Jon: Yeah. Right? Yeah.
Mike: We're going for the fringes here, Jon.
Jon: Yeah, we are, for sure.
Mike: I should've warned you.
Jon: But no, it is interesting though, there's this perception, I don't know where it comes from. I know what I'm about to say is borderline polarizing depending on perception, but is this all fake news? Is this in that category too, where like what is wrong with the medical device industry? Is there anything wrong? Is this perception that we need more and more and more regulations to govern. But then here's, to use the ironic twist, we have this proposal from HHS that did not consult FDA, doesn't seem like they consulted the industry, making some broad sweeping proposals on making certain devices exempt. Some that, frankly, shouldn't be exempt from any sort of submission. This just doesn't make any sense.
Mike: Well, let's try to make some sense out of this, Jon, because on one hand I'm sure that it's a certain amount of skepticism or perhaps even cynicism is appropriate, but more importantly, I want this to be a realistic discussion. I want this to be an open and honest dialogue. Some of the companies that I work with that are current customers of mine, they have products in the areas that HHS is proposing to down- regulate. In a couple of cases, the companies have submitted feedback to the agency, because they want feedback on this, discouraging them from implementing these changes. But the question is why? The answer that the company provided to the FDA has everything to do with safety and efficacy and so on. But I'll be honest with you, Jon, one of the things I appreciate about our forum is we get to talk about, or let me not put you on the spot here, I get to talk about things in a certain specific detail, but at the same time, not mentioning company names or specific products. So, let's talk about what the real reason why these couple of companies, two in particular are customers of mine, want FDA not to do this. Not because of safety and efficacy, that's a side benefit, but the primary reason is because of the competitive advantage.
Jon: For sure.
Mike: A view, having to do a 510( k), whether it's justified or not, has a competitive advantage. In other words, if another company can bring a similar product onto the market without having to jump through the hoops of 510( k), then that would be a significant advantage to the competitor and perhaps, a disadvantage. Not suggesting there's anything inherently wrong with that, but of course, as you can appreciate Jon, when we go to the FDA to say, we don't think that we should implement that change, nobody's going to be that honest and say exactly why. In this era where everybody, including my politician friends at FDA say," We want more communication. We want companies to come and talk to us." I hear a lot of talking, going on, Jon. What I don't hear a lot of is actual communicating. Just because two people are talking doesn't necessarily mean they're communicating.
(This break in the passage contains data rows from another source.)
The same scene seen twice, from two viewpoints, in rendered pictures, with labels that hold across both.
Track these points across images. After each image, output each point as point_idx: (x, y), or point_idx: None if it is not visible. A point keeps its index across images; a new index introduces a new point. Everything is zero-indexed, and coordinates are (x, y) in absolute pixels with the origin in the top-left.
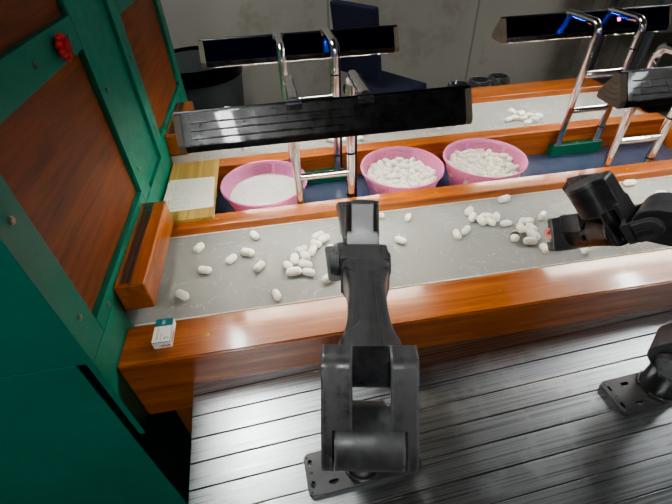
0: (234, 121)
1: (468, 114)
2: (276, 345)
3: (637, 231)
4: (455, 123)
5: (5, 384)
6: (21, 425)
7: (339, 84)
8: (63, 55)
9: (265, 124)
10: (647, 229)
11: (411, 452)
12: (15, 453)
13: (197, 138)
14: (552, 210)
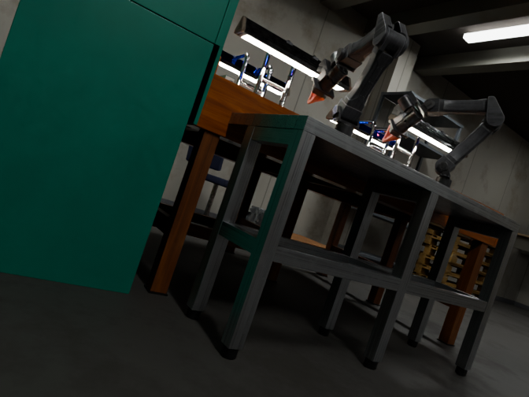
0: (266, 33)
1: (349, 86)
2: (282, 109)
3: (426, 105)
4: (345, 87)
5: (176, 31)
6: (149, 68)
7: (267, 87)
8: None
9: (278, 41)
10: (429, 103)
11: (407, 38)
12: (117, 90)
13: (251, 28)
14: None
Jon: For sure. I can see that side of the discussion, and I can understand it. If I had a product that is being proposed as down classified and when I brought this product to market, whether it was last year or 10 years ago, whatever the case might be, the burden of proof, the responsibility, the obligations that I had to demonstrate, not that they're insurmountable, but they're more significant than not having to demonstrate any of those things. I understand that from a competitive point of view that from some of these companies' perspective. I get that.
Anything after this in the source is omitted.